Шадиман, втайне негодуя на Гульшари, задержавшую владетелей на целую неделю, открыто поддержал ее в тщеславном желании блеснуть перед княжеством широтой души и приказал гостеприимцу всюду, куда возможно, направить гзири за птицей, овцами, медом, фруктами, рисом, маслом, сыром и другим необходимым для прокормления княжеских семейств запасом. Приходилось проявлять заботу о тысяче, а может, и более, их ненасытных слуг, о телохранителях, оруженосцах и дружинниках. О, деревням снова предстоит испытание!..

«Как будто все хорошо, – размышлял Шадиман, – столпы царства поддержаны, и еще теплится надежда спасти свод его от разрушения. Золотые трубы Картли могут играть гимн ликования. Но почему, почему прокралась в сердце мое скука?..»

ГЛАВА ОДИННАДЦАТАЯ

– Окажи честь чаше! Она в пределах твоих рук.

– Может, подождем Вардана? – соблюдая вежливость, спросил Арчил-"верный глаз".

– Пока Вардан придет, голод еще раз о себе напомнит, – решительно разломив чурек, Нуца положила ломти на цветную камку. – Мой Вардан любит последним закрывать лавку: уверен – удача благосклонна к тем, кто не спешит. А я так думаю: удача – своенравная госпожа, сколько не зазывай, как двери ни распахивай, если не по дороге – другой стороной пройдет. А если к тебе держит путь, то хоть и на десять замков закрой лавку, она в щель пролезет. Зачем же напрасно перед удачей заискивать? Не умнее ли притвориться, что тебе все равно? Спокойнее, и дома тхемалевый соус не заплесневеет. Скажи, не правду говорю?

– Правду, госпожа. Только трудно… даже богу трудно человека переделать.

– Трудно? – рассердилась Нуца. – А столько андукапаров на земле плодить легко? Мой Вардан настоящий купец, о нем стоит богу беспокоиться! Но если б послушал бог моего совета, не стал бы снисходительно размножать Зурабов!

– Почему? Вот владетель Арагви осчастливил амкаров, купцов обогащает…

– Вардан говорит: «Хитрость вместо креста за пазухой держит». Циалу помнишь?

– Помню…

– Вчера у нее была. Еще красивее стала.

– И так бог не обидел.

– Спокойнее тоже. Раз отомстила, сердце о возмездии больше не молит.

– Совсем в монастырь ушла?

– Почему совсем? Пока некуда, а ко мне еще немного рано. Все же такое сказала: «Моурави не любит монахов. Я против него не пойду. И хотя знаю – никому не нужна, в монастыре не останусь. Может, кто-нибудь прислужницей возьмет…» Только какая она прислужница, если больше на княгиню похожа? Я подарки игуменье повезла, просила беречь Циалу. Скоро как дочь к себе возьму. Еще и замуж выдам.

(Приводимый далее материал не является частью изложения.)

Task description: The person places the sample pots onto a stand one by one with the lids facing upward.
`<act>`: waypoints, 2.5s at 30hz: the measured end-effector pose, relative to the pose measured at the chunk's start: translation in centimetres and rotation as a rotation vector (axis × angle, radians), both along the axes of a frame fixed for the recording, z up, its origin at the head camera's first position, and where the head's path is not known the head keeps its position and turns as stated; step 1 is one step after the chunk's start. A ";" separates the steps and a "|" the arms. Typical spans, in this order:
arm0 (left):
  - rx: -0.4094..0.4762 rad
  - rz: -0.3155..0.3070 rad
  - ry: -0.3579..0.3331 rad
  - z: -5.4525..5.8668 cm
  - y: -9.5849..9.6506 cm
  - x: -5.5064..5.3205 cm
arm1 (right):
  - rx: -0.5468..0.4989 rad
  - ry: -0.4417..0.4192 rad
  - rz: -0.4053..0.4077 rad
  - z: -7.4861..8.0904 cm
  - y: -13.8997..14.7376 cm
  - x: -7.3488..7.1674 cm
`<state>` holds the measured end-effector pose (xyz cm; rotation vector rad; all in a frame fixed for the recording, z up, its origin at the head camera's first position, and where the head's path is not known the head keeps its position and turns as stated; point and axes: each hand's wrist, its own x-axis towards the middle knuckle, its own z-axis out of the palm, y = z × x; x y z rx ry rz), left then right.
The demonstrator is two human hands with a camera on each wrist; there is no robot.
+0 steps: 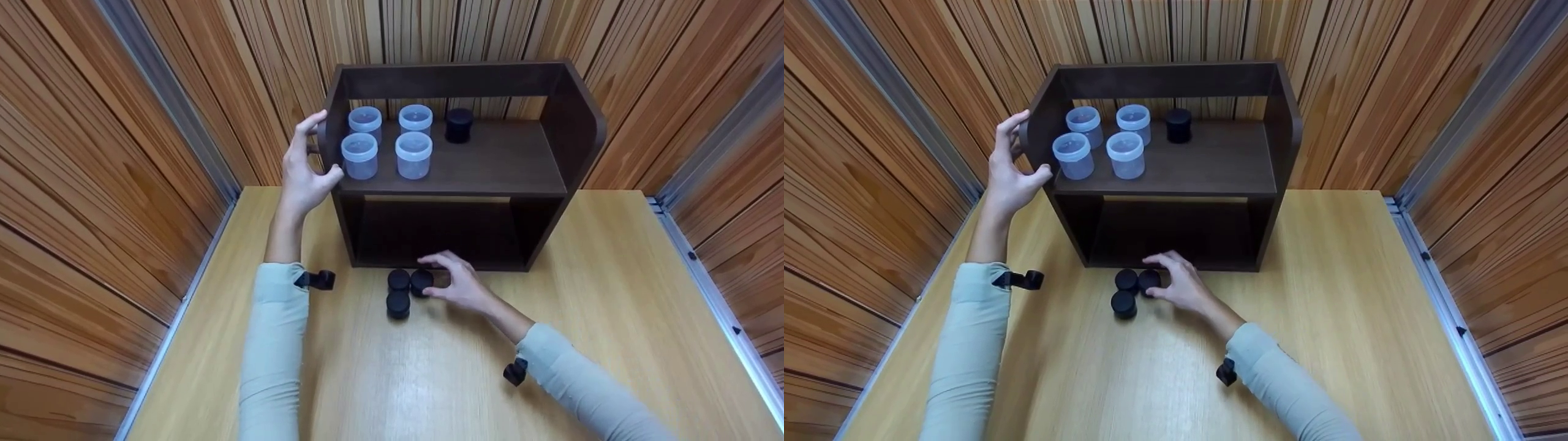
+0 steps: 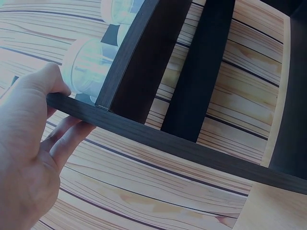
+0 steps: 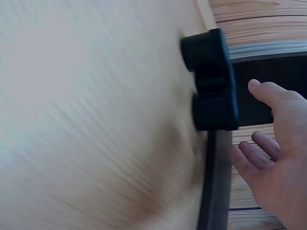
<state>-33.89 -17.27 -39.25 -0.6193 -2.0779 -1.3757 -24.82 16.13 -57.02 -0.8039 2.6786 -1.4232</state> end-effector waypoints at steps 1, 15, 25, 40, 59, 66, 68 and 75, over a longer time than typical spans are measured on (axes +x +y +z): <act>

– Не пойдет замуж. Горе сердце ее доверху переполнило.

– Э-э, Арчил, сердце тоже расчет имеет: день идет, второй идет – потихоньку вытесняет горе, ровно ее сердце стучит. А если дети будут, муж доброту покажет – радость непременно заменит горе, вместе не уживаются… О тебе спрашивала…

– Когда еще увидишь, скажи: и я спрашивал. Пусть хоть десять лет печаль из сердца гонит, все разно ждать буду.

– Горе мне! Совсем забыла, чанахи сгорит!

Арчил посмотрел вслед убежавшей Нуце.

«Хорошо, бог не забывает таких создавать. Если Циала обо мне спрашивает, значит, помнит мои слова. Нуца все заметила. Только теперь не время…»

И Арчил задумался о происходящем в Тбилиси. Сегодня он в третий раз ходил в Метехи, но чубукчи «змеиного» князя со злорадством заявил: «С гостями господин; приходи через пять дней». Арчил огорченно развел руками: пора ему возвращаться домой, но что будешь делать, и, опустив голову, покорно поплелся к воротам. Едва очутившись за стенами Метехи, он чуть не пустился в пляс: как раз теперь, когда князья здесь, необходимо и ему пребывать в Тбилиси. Хотя и на длину копья нельзя подходить к домику смотрителя царских копошен, но родственник Папуна уже дважды тайно виделся с ним и снабжал важными новостями.